Capacitors are a fundamental building block in electronic devices and circuits. Essentially capacitors are comprised by two conductive plates separated by an insulator or dielectric. By using a dielectric material with an electric field dependent dielectric permittivity (dielectric constant), voltage variable capacitors also known as varactors can be realized. The capacitance of a varactor can be tuned by changing the bias voltage across the capacitor. The added flexibility of a voltage tunable capacitance is highly desirable as there is a significant demand in microelectronic and semiconductor device technology to integrate as much functionality as possible into a device, circuit, chip, or die. Varactors have wide applications in electrically tuned devices and circuits such as tunable filters, phase shifters, voltage controlled oscillators, impedance matching networks, and numerous others.
Electric field tunable dielectric materials such as barium strontium titanate (BST), potassium tantalum niobate (KTN), silver tantalum niobate (ATN) and bismuth zinc niobate (BZN) can be integrated into MIM capacitors through thin film deposition and semiconductor processing technology. This allows the integration of many tunable dielectric varactors onto a single wafer and with other circuitry. Most commonly, the MIM capacitor structure is a parallel plate configuration. A metal bottom electrode is deposited on a substrate.

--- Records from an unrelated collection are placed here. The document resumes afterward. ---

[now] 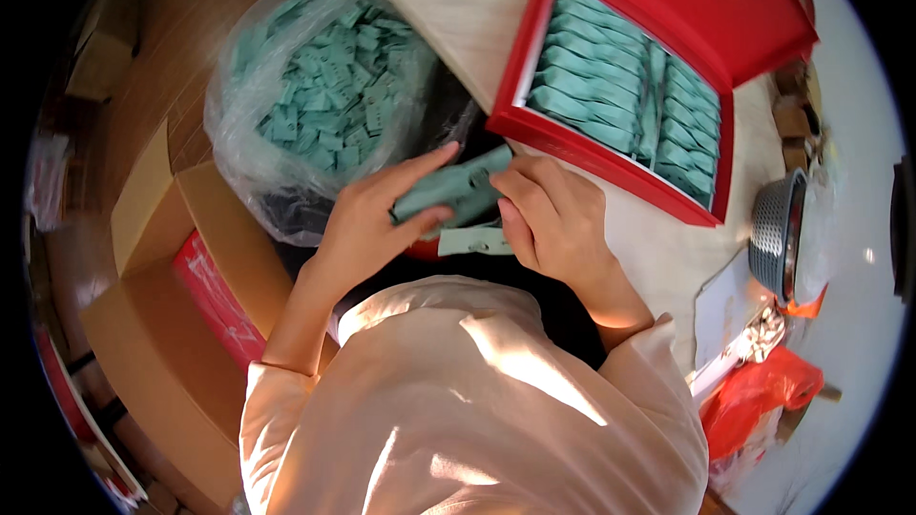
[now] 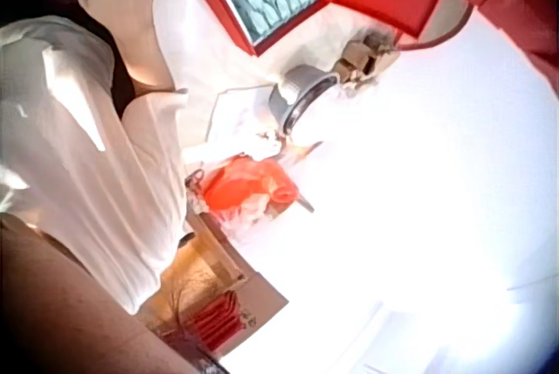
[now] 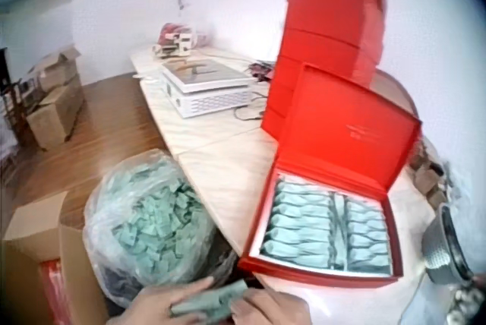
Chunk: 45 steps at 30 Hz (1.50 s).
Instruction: The person takes small light-green packets from a large plastic bag and places them into red rectangular boxes. They arrange the packets neatly inside the boxes, close the lids, and stack the completed boxes on a table.
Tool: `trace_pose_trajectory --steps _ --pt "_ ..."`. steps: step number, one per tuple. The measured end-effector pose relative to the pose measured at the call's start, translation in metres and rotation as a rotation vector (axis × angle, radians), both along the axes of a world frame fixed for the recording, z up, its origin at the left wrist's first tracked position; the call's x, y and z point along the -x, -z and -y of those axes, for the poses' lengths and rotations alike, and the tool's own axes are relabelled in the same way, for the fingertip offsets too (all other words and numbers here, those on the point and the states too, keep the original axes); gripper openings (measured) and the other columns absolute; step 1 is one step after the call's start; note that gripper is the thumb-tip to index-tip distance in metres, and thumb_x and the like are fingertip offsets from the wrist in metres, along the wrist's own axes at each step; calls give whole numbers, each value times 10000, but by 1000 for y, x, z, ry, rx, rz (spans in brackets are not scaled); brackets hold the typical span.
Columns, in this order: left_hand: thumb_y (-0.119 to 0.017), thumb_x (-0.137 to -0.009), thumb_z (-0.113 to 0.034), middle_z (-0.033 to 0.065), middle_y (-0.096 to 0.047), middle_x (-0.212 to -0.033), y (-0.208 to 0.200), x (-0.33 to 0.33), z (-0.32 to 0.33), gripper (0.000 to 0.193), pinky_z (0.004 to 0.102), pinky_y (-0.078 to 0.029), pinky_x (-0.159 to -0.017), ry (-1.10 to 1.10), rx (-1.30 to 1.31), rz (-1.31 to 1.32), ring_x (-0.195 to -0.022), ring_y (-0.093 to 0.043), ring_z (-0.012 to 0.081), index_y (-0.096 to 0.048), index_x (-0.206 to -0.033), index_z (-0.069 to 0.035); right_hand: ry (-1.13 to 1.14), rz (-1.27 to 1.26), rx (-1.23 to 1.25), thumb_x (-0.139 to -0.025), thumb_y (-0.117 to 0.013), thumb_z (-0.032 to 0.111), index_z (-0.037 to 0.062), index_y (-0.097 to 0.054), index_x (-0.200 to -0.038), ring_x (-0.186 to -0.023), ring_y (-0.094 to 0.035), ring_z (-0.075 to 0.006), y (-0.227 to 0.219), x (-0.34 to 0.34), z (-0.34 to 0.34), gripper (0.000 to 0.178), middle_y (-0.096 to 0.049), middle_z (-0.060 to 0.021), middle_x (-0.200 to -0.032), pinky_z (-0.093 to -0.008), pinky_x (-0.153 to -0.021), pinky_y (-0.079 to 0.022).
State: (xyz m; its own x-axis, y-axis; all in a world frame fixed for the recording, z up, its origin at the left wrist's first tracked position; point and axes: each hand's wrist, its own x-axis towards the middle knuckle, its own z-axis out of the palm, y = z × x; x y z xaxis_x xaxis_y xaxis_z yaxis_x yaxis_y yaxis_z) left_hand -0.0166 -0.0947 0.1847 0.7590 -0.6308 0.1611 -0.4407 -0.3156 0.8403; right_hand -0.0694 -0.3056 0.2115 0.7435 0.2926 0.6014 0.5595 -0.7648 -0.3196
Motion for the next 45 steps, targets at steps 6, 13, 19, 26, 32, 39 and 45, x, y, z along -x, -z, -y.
trace_pose_trajectory --steps 6,13,19,26,32,39,45 --pt "-696 -737 -494 128 -581 -1234 -44 4 55 764 352 -508 -780 258 114 -60 -980 -628 310 -459 -1356 -115 185 82 94 -709 -655 141 52 -620 -900 -668 -517 -217 -9 7 44 214 -562 -35 -770 -315 -476 -426" --pt "-756 -735 -264 94 -643 -1115 -58 0 136 639 340 -521 -754 299 14 275 -927 -651 257 -509 -1313 -146 253 -93 -120 -752 -704 228 48 -600 -929 -724 -547 -258 -45 57 107 273 -579 -80 -859 -338 -565 -461" --pt "-663 -839 -320 107 -613 -1146 -68 -20 210 540 332 -479 -840 508 112 38 -1017 -599 225 -499 -1300 -91 499 -315 -148 -756 -701 82 60 -600 -993 -791 -585 -287 -68 111 176 259 -586 -83 -923 -352 -623 -493" --pt "-594 -828 -98 89 -560 -1185 -46 -41 266 486 383 -363 -1005 591 -90 179 -1177 -472 274 -487 -1302 -116 391 -569 -370 -824 -689 116 36 -608 -1024 -786 -577 -172 -70 113 248 230 -611 -56 -936 -292 -643 -487" --pt "-697 -717 -157 94 -434 -1328 0 -48 302 574 439 -315 -1022 532 -120 667 -1244 -376 307 -533 -1267 -158 328 -769 -442 -833 -703 172 36 -606 -1047 -781 -521 -108 -61 90 266 271 -588 -23 -928 -249 -635 -431" --pt "-640 -686 -12 91 -462 -1309 2 -51 303 577 417 -325 -1015 484 -120 623 -1225 -404 284 -577 -1236 -178 352 -850 -319 -818 -721 236 37 -641 -1038 -645 -487 -129 -51 62 273 307 -603 -41 -753 -274 -593 -415" --pt "-596 -620 119 81 -451 -1328 4 -49 302 688 415 -326 -1039 460 -163 602 -1255 -385 286 -573 -1247 -163 423 -964 -141 -811 -720 152 37 -627 -1014 -690 -503 -111 -53 45 282 251 -599 -47 -770 -260 -614 -427"
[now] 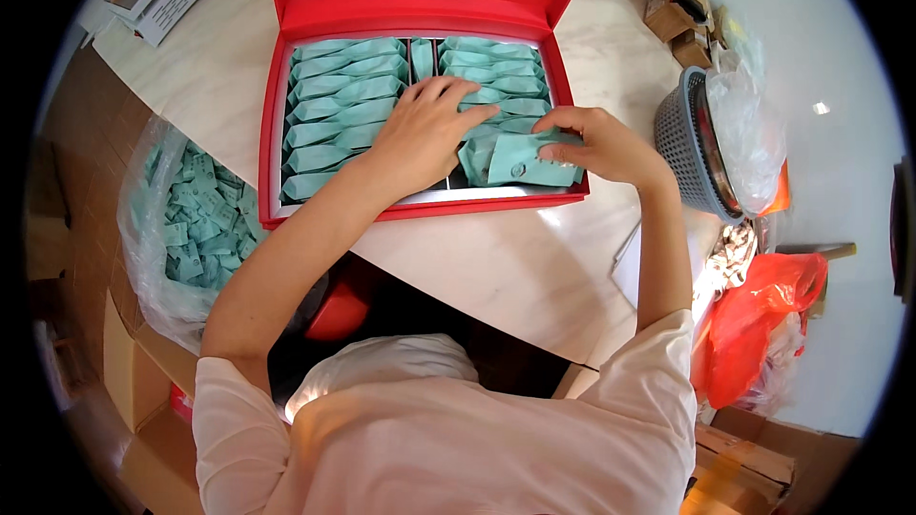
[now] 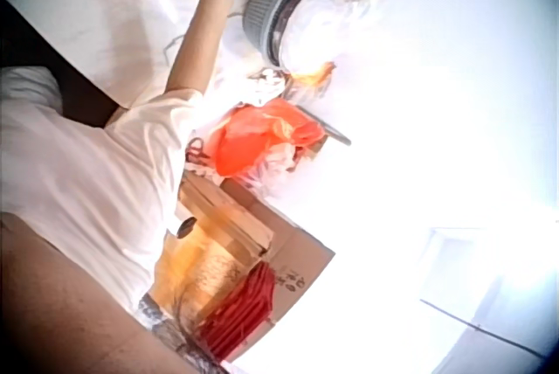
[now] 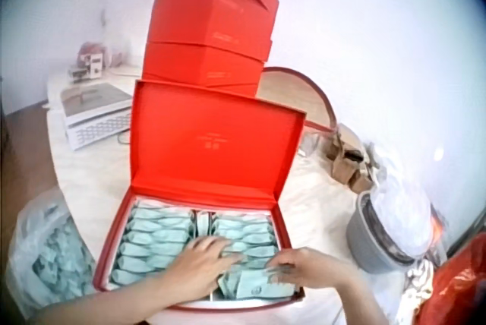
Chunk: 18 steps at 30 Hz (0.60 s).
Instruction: The person takes small light-green packets from a large plastic bag and places them into red rectangular boxes. They arrange the packets neatly inside the boxes, close the lids, and stack the completed boxes on a table.
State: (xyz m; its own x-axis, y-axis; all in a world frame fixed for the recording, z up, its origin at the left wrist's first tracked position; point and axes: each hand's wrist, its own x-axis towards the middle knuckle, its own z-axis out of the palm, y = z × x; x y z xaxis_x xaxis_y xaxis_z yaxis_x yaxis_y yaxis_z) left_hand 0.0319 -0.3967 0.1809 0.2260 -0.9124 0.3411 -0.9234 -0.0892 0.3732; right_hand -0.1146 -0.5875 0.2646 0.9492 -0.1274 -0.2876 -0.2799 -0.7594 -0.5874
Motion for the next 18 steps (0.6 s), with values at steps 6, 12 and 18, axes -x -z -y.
trace_pose_trajectory --steps 6,12,18 --pt "-535 -739 96 104 -480 -1317 8 -1 -2 564 422 -307 -1078 40 90 2 -1244 -410 287 -568 -1249 -142 -121 450 410 -709 -742 85 52 -619 -969 -771 -585 -248 26 12 -31 289 -593 -94 -889 -342 -679 -494" --pt "-504 -914 -129 93 -543 -1289 -20 2 -20 341 434 -301 -1084 40 42 -129 -1242 -457 236 -562 -1249 -114 -142 448 489 -697 -751 132 75 -645 -1001 -881 -592 -262 21 19 -44 326 -597 -67 -960 -363 -726 -510" --pt "-564 -891 -261 51 -506 -1347 -13 29 -50 416 425 -250 -1112 192 -88 128 -1302 -401 194 -547 -1261 -71 -189 524 562 -809 -682 229 55 -672 -1036 -1008 -607 -268 22 43 -45 286 -649 -87 -1099 -375 -840 -500"
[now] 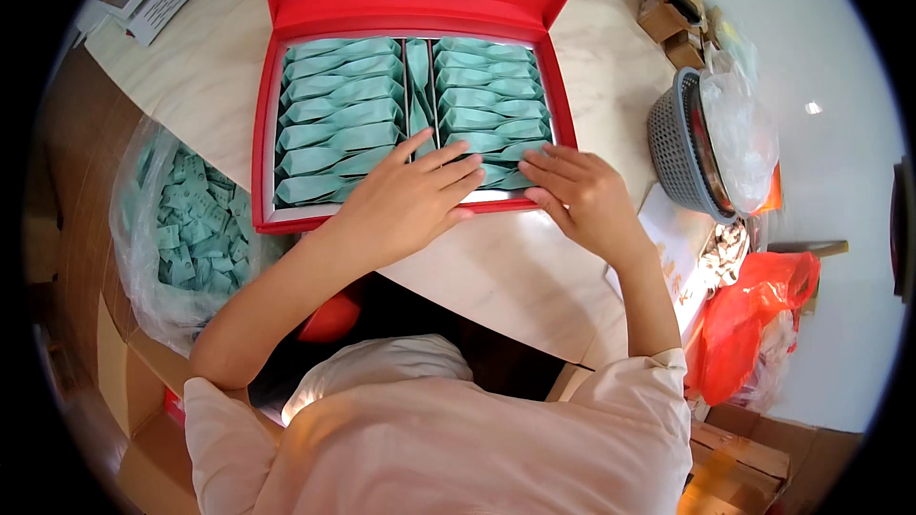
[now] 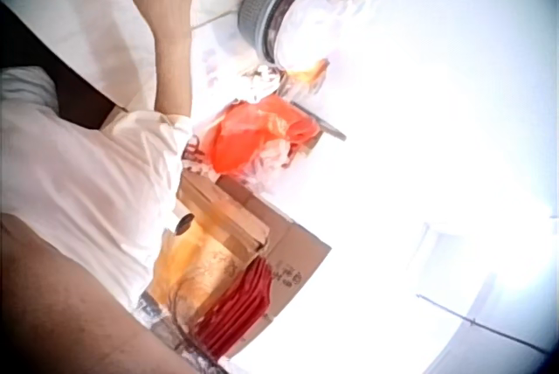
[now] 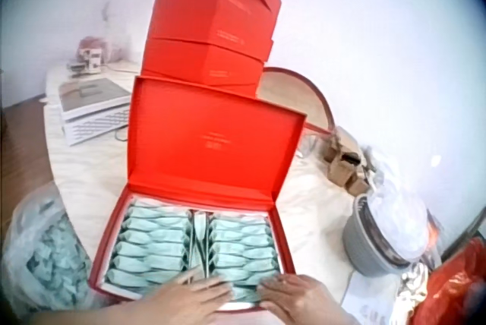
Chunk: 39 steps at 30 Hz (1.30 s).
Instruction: The person takes small light-green packets from a large plastic bag and places them into red rectangular boxes. They arrange the packets neatly inside the boxes, close the lids, and stack the completed boxes on a table.
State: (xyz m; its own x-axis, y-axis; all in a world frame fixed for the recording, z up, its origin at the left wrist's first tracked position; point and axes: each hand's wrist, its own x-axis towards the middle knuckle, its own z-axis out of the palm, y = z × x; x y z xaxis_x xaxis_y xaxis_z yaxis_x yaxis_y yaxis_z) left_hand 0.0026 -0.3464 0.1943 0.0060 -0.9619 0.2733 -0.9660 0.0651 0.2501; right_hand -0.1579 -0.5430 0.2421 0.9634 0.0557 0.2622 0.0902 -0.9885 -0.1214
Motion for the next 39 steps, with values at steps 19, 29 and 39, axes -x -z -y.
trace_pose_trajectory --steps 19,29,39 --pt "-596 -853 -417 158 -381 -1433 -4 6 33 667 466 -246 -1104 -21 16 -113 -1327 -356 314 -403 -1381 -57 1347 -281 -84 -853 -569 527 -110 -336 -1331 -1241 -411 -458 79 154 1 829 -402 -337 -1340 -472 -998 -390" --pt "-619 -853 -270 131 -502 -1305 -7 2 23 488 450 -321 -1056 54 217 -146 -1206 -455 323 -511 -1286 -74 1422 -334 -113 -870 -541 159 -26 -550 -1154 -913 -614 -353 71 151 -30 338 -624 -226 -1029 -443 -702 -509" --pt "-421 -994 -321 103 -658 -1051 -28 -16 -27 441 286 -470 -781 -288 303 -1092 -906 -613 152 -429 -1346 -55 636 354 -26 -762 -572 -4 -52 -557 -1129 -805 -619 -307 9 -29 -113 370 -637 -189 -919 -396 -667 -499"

A tunable dielectric material is deposited over the bottom electrode. A top electrode is deposited on the tunable dielectric material. Additional removal and patterning steps maybe required to define the MIM structure, but the MIM structure is defined vertically.

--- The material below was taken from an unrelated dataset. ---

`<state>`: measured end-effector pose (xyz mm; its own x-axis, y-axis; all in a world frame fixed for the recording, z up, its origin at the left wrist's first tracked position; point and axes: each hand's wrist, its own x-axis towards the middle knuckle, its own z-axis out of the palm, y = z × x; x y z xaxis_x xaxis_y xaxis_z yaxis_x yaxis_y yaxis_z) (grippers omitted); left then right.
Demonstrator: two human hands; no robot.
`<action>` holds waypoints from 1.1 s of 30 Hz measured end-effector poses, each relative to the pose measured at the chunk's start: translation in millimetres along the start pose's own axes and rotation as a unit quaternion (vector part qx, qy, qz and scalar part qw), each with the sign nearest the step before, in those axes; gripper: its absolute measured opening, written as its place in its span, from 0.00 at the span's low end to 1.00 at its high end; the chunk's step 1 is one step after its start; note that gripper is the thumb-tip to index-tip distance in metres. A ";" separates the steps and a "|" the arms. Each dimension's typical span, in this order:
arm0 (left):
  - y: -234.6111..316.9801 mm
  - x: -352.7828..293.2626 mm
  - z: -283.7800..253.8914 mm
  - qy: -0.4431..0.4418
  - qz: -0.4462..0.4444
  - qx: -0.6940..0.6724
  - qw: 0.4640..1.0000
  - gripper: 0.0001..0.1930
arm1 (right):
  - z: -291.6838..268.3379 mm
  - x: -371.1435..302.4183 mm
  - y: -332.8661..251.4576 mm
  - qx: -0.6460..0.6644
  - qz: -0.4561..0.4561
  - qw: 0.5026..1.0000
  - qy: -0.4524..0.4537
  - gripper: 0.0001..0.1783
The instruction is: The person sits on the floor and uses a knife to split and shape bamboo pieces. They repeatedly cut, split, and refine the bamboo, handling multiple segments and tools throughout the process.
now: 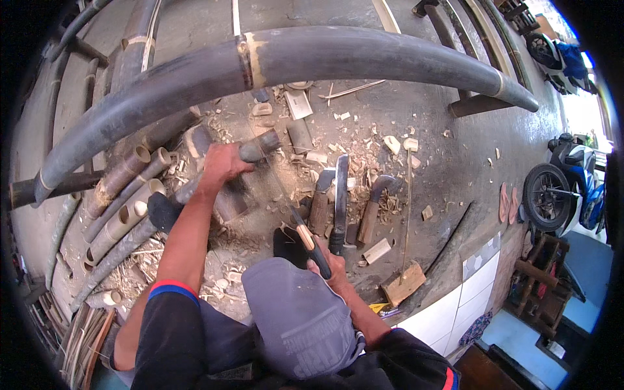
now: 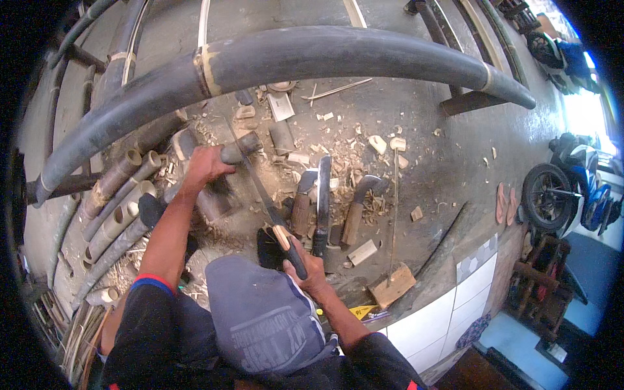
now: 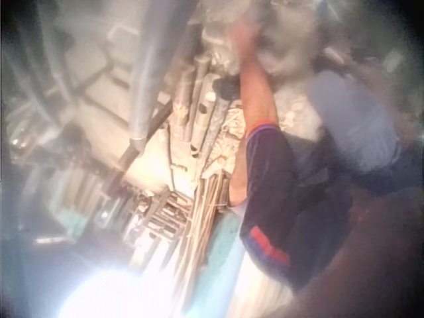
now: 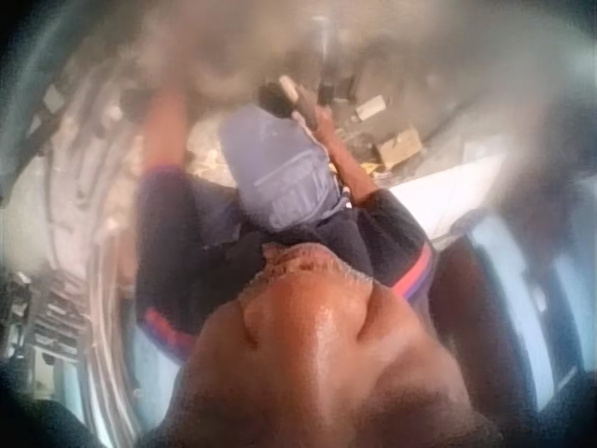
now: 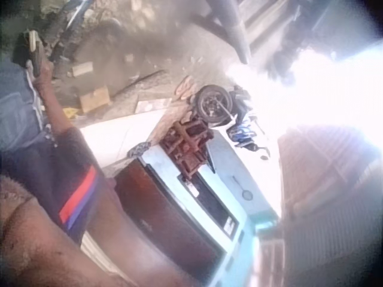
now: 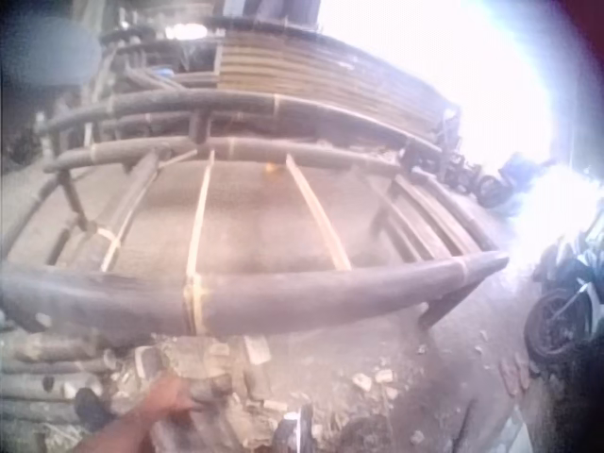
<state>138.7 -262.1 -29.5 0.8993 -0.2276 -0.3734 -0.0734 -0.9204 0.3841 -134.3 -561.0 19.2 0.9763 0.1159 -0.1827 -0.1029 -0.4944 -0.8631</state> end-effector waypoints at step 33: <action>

Tunable dielectrics such as BST present integration challenges to conventional MIM capacitor fabrication. Tunable dielectrics typically require higher processes temperatures and place limits on the materials that can be employed in device integration. Tunable dielectric processing and process temperature requirements limit electrode metal choices as electrode metal choices limit the temperatures for tunable dielectric processing. This presents two issues: (1) tunable dielectrics cannot be processed at higher temperatures more ideal to produce better dielectric properties such as low dielectric loss, and (2) high conductivity metals such as copper (Cu), silver (Ag), gold (Au), and aluminum (Al) cannot be integrated into the device structure due to process conditions and temperatures that result in metal degradation. There is a need for a fabrication method that can simplify tunable dielectric integration and produce high performance tunable dielectric varactors.